The report is about tobacco production by Mugabe’s favored few. Its cheerful headline ­– In Zimbabwe Land Takeover, a Golden Lining – plays off the color of the cash crop's dried leaves.

It describes a 1990’s auction house launched by Roger Boka of Harare, and says a “handful of white farmers” would wait there for their “big checks to be cut.”

Today at the same location, “every single one of them was black,” Polgreen eagerly reports.

Boka’s daughter Rudo, who now runs the auction house, welcomes the change.

“Now it is for everybody. It is a beautiful sight,” Polgreen quotes her as saying.

Polgreen fails to challenge Boka’s use of the word “everybody.” It excludes not only whites, but blacks opposing Mugabe. Throughout the 2008 national elections, the opposition Movement for Democratic Change says pro-Mugabe militia killed at least 86 of its supporters, and forced 200,000 others from their homes.

At a human rights conference in New York last fall, self-exiled Zimbabwean political activist Grace Kwinjeh said Mugabe’s ZANU-PF systematically raped to intimidate MDC female members and supporters.

“Patterns that emerge from survivors show that history in Zimbabwe is repeating itself,” she told the “We Have a Dream” gathering staged by UN Watch and others.

Polgreen says 60,000 almost exclusively black farmers now grow tobacco in Zimbabwe, most on small plots, compared to the less than 2,000 mostly white farmers operating larger estates before 2000.

Fine, but the United Nations Development Program said in a 2008 report that the farm invasions caused 1 million people – the vast majority of them black workers and their families – to lose their livelihoods as commercial farming jobs disappeared.

No matter, Polgreen reports the farm invaders and their beneficiaries “made a go of it” and more than tripled tobacco yields from 105 million pounds in 2008 to more than 330 million pounds this year.

She acknowledges there was “hyperinflation, joblessness and hunger” in the wake of the farm invasions.

But it’s only toward the end of the article that she quotes a farmers’ union chief as saying reform could have been achieved without hundreds and thousands of Zimbabweans losing their jobs and without huge economic losses to the country.

It’s also toward the end that she says the personal cost to whites was "immense," highlighting a farmer whose family bought their property after Zimbabwe’s independence from Britain. In other words, not all the dispossessed farmers had benefited from colonial-era preference.

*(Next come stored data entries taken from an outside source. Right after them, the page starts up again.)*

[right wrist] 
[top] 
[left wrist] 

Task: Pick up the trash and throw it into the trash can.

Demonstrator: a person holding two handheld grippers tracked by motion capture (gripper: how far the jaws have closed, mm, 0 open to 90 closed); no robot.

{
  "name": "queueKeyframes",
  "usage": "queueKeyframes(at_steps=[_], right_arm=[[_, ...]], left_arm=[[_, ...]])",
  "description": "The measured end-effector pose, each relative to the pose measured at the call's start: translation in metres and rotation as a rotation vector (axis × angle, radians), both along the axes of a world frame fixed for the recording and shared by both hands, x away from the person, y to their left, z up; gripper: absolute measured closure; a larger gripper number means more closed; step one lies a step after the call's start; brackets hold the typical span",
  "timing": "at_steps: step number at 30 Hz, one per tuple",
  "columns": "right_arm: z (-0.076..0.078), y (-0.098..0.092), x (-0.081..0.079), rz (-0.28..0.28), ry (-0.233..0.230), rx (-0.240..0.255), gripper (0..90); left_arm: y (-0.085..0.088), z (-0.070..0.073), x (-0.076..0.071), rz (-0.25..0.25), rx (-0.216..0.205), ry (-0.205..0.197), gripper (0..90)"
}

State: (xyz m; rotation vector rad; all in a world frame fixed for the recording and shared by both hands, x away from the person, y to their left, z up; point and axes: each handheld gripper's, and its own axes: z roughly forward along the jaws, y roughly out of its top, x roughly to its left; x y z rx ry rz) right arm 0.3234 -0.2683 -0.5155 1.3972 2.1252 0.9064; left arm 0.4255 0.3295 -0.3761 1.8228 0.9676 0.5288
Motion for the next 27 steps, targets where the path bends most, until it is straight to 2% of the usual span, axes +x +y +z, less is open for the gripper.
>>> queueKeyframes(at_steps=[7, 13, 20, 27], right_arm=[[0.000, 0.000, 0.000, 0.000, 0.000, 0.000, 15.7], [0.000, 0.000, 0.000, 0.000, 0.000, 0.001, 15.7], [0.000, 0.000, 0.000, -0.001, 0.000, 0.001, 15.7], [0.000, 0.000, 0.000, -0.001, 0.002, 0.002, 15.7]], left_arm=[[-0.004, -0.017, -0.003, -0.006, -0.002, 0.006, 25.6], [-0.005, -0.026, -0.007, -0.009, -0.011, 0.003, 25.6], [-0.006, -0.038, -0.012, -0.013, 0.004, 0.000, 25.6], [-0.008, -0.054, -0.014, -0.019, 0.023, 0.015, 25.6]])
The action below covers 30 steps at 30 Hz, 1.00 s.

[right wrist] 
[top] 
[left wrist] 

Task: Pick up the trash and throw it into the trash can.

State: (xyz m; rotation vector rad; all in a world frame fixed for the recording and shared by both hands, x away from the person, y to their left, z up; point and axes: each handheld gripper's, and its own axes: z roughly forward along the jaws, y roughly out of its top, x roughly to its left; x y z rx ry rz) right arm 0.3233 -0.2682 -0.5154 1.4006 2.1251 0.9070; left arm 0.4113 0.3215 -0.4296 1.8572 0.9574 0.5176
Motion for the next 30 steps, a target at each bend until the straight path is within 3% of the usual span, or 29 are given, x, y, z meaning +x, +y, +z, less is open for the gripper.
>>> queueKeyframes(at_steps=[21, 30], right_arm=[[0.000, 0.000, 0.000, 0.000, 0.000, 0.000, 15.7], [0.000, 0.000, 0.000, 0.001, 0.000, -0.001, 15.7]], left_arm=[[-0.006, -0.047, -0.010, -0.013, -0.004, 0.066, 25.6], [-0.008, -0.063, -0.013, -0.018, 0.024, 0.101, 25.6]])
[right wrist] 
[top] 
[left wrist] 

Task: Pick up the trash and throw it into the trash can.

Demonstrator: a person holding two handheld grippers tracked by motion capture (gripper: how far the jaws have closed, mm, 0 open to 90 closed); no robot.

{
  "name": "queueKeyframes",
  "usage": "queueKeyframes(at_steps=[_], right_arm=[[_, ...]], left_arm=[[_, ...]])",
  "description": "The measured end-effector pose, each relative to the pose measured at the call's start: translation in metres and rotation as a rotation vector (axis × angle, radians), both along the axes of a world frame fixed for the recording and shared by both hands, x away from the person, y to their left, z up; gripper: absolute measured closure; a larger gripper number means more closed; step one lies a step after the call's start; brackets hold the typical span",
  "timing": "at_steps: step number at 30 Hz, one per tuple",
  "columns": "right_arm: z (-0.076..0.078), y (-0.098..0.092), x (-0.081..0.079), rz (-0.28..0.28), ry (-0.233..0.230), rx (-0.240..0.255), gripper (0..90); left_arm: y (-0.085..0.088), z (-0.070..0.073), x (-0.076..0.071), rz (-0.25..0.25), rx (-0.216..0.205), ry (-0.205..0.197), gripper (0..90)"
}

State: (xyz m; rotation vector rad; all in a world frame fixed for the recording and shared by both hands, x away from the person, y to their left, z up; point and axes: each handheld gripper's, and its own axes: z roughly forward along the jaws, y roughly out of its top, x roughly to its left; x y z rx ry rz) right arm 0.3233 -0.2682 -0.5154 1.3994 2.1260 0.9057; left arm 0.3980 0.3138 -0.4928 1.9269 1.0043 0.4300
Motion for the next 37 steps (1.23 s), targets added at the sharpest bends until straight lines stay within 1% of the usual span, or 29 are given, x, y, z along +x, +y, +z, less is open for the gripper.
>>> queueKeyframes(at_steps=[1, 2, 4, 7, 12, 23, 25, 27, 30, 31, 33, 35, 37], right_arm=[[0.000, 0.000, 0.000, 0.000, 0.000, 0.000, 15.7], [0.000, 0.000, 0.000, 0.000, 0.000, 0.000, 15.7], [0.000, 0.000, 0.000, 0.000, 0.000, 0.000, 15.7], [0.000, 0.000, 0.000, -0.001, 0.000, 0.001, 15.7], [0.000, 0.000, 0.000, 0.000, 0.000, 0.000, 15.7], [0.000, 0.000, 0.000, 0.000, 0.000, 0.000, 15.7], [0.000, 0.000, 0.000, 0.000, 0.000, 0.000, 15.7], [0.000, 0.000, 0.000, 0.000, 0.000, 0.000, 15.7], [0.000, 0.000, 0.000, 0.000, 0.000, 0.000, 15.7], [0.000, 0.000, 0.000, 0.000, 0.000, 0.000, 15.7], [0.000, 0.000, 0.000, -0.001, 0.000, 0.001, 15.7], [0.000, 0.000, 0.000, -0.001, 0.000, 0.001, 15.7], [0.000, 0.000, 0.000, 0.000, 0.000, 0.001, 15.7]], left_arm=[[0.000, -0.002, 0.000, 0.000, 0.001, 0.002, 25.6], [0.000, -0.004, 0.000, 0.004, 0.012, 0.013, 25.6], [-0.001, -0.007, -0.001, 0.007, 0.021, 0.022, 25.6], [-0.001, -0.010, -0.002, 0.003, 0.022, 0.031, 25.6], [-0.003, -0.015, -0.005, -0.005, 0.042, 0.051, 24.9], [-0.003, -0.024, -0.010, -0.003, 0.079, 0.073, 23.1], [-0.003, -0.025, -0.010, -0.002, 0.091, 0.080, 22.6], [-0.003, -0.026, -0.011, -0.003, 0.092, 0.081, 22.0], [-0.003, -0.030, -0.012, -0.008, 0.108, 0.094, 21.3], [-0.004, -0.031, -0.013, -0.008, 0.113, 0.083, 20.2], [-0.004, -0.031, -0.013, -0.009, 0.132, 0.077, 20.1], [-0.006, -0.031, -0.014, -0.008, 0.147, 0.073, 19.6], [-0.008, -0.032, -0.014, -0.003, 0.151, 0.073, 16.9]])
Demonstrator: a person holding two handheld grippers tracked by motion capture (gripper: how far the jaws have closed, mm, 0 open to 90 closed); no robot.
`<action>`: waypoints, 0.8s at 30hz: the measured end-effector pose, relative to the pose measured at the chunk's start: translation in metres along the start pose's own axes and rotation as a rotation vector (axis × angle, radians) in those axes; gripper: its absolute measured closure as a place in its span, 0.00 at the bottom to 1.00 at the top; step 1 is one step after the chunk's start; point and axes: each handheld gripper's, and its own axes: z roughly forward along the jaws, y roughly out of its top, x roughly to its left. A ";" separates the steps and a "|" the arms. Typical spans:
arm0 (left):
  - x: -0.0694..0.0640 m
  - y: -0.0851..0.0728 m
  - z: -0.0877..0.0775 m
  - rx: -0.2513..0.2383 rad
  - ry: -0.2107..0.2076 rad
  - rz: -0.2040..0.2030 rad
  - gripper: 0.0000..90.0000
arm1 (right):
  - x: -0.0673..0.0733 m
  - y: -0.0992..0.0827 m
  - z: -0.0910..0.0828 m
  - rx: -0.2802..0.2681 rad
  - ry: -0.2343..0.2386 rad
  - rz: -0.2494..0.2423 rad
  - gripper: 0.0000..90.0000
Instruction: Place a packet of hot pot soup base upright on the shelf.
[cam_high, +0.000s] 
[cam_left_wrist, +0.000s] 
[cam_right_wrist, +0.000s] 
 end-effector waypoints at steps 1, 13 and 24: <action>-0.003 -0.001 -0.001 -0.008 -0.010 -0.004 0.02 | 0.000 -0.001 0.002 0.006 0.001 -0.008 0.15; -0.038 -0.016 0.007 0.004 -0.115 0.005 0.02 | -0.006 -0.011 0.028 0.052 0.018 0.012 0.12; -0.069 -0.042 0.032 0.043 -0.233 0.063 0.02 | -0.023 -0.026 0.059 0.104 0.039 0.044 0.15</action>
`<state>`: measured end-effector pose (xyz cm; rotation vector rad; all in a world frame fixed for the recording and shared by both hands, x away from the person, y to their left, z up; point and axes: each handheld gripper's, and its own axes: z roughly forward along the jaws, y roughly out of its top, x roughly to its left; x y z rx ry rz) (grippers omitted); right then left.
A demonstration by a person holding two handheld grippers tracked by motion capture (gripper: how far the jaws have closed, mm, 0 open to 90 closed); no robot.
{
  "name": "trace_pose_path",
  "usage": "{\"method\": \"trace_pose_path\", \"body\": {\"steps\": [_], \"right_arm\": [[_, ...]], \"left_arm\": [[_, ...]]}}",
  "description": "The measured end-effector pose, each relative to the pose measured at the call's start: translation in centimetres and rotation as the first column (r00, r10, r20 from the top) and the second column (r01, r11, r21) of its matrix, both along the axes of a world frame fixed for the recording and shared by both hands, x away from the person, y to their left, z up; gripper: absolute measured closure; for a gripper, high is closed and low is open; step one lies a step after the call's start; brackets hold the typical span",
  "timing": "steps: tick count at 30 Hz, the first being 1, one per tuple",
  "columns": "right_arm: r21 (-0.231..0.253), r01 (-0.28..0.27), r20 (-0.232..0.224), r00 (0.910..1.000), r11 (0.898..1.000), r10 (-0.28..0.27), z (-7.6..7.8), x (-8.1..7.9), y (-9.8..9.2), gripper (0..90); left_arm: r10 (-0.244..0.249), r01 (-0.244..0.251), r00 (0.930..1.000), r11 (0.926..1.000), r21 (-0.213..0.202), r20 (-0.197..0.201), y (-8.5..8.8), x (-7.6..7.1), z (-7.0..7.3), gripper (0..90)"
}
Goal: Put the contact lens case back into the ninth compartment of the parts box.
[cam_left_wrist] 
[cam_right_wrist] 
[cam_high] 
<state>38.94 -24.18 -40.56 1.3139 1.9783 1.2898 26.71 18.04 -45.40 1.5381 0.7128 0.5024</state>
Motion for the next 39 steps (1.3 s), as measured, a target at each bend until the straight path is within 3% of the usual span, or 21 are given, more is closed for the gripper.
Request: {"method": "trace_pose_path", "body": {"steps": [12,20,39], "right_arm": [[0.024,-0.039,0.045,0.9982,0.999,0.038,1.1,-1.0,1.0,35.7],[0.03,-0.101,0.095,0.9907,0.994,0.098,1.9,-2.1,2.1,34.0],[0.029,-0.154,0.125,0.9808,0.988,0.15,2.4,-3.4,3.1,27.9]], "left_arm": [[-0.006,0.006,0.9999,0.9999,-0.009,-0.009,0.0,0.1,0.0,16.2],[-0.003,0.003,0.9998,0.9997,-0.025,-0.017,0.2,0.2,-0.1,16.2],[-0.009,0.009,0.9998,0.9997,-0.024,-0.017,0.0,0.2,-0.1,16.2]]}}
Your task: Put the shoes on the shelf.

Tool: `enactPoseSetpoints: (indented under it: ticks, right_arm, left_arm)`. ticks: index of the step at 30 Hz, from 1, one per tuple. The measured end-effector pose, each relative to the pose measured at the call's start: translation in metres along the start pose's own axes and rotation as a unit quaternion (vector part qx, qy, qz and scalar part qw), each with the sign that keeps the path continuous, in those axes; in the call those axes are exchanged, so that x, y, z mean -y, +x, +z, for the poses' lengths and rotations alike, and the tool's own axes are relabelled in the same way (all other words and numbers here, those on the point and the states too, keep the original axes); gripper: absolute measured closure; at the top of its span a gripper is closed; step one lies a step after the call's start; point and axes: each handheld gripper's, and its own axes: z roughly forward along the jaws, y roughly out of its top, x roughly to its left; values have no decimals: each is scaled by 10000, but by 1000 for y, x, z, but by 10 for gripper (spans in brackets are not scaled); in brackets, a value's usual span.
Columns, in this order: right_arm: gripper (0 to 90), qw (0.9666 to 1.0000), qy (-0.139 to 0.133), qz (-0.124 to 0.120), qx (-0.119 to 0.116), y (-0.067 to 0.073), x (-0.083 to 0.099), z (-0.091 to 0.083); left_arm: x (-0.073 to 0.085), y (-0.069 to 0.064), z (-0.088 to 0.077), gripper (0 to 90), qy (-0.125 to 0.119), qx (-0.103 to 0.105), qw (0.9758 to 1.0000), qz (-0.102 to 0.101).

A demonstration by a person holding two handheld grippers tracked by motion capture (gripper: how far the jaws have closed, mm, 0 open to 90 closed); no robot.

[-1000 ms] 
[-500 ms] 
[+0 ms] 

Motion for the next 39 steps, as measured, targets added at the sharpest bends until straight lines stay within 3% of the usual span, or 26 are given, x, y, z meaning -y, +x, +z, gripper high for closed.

Polgreen’s final paragraphs return to offering statements that help mitigate the illegitimacy of Mugabe’s land grab. To explain how tobacco yields remain well below the peak of 522 million pounds in 2000, she turns to tobacco farming researcher Tendai Murisa, who offers a somewhat Obama-esque theory.

“No one ever argued that this is a more productive form of farming,” Polgreen quotes the researcher as saying. “But does it share wealth more equitably? Does it give people a sense of dignity and ownership? Those things have value, too.”

Isn’t that the gist of what we’re increasingly hearing from the U.S. president?

The report serves to legitimize the Mugabe land confiscations, the accompanying violence, and the subsequent economic catastrophe.

It risks being just as offensive to Mugabe’s victims as the refrain that Mussolini’s alleged train schedule success shows totalitarianism has its good side.

Polgreen says in a blog she will take questions on the issues raised in her report, and pledged to post her responses. She should begin with an apology to the victims of the farm invasions.